Event-Driven Backtesting with Python - Part V

Author: , Created: 2019-03-25 15:54:16, Updated:

In the previous article on event-driven backtesting we considered how to construct a Strategy class hierarchy. Strategies, as defined here, are used to generate signals, which are used by a portfolio object in order to make decisions on whether to send orders. As before it is natural to create a Portfolio abstract base class (ABC) that all subsequent subclasses inherit from.

This article describes a NaivePortfolio object that keeps track of the positions within a portfolio and generates orders of a fixed quantity of stock based on signals. Later portfolio objects will include more sophisticated risk management tools and will be the subject of later articles.
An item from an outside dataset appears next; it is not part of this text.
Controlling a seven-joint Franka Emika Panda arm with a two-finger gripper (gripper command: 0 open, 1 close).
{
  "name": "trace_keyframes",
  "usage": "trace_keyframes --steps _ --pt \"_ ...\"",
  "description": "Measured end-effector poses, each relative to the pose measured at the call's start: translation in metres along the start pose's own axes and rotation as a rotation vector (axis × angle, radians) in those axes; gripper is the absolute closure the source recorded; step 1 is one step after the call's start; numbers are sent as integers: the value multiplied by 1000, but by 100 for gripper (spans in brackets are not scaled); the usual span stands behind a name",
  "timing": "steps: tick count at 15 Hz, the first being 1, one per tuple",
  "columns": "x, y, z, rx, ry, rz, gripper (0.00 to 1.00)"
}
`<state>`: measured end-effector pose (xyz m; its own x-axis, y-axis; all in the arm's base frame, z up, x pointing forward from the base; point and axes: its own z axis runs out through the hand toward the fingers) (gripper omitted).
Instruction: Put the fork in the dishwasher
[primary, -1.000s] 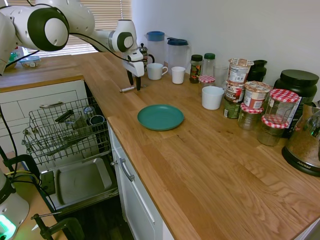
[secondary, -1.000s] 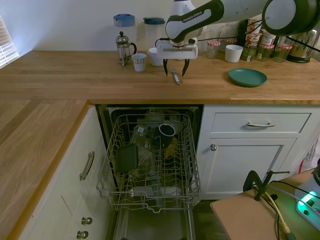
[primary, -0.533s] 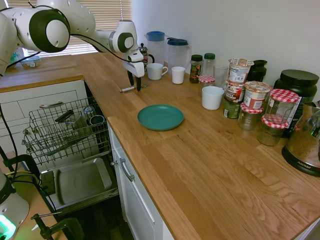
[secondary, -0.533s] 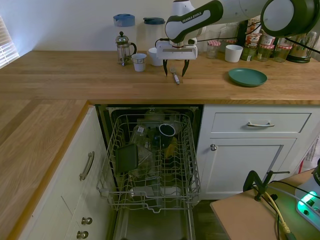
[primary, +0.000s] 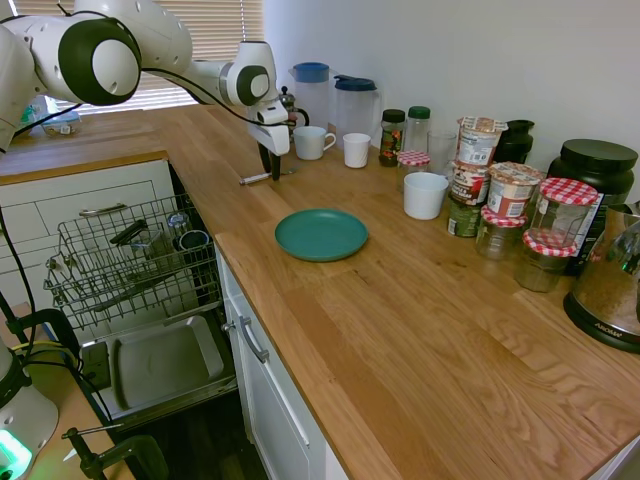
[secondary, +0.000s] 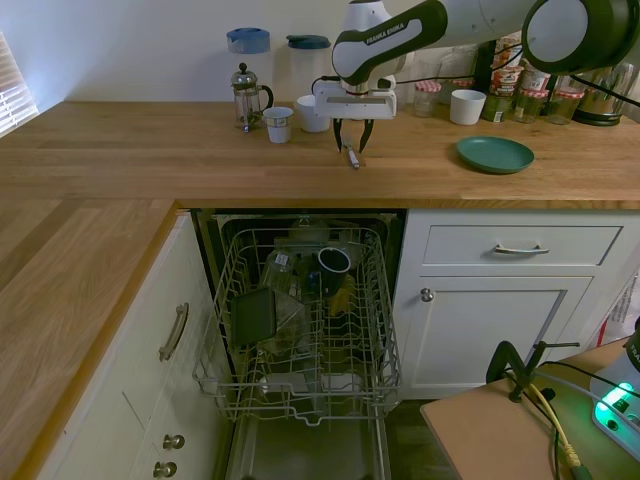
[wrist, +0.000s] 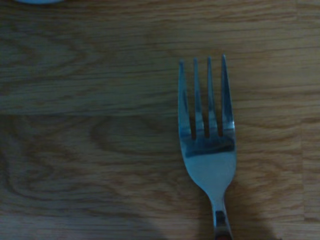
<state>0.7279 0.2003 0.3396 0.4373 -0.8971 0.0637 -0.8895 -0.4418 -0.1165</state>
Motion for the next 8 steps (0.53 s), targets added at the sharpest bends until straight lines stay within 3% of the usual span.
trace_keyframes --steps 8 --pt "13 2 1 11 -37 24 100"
Position Tracking and Order Management

The portfolio order management system is possibly the most complex component of an event-driven backtester. Its role is to keep track of all current market positions as well as the market value of the positions (known as the “holdings”). This is simply an estimate of the liquidation value of the position and is derived in part from the data handling facility of the backtester.

In addition to the positions and holdings management the portfolio must also be aware of risk factors and position sizing techniques in order to optimise orders that are sent to a brokerage or other form of market access.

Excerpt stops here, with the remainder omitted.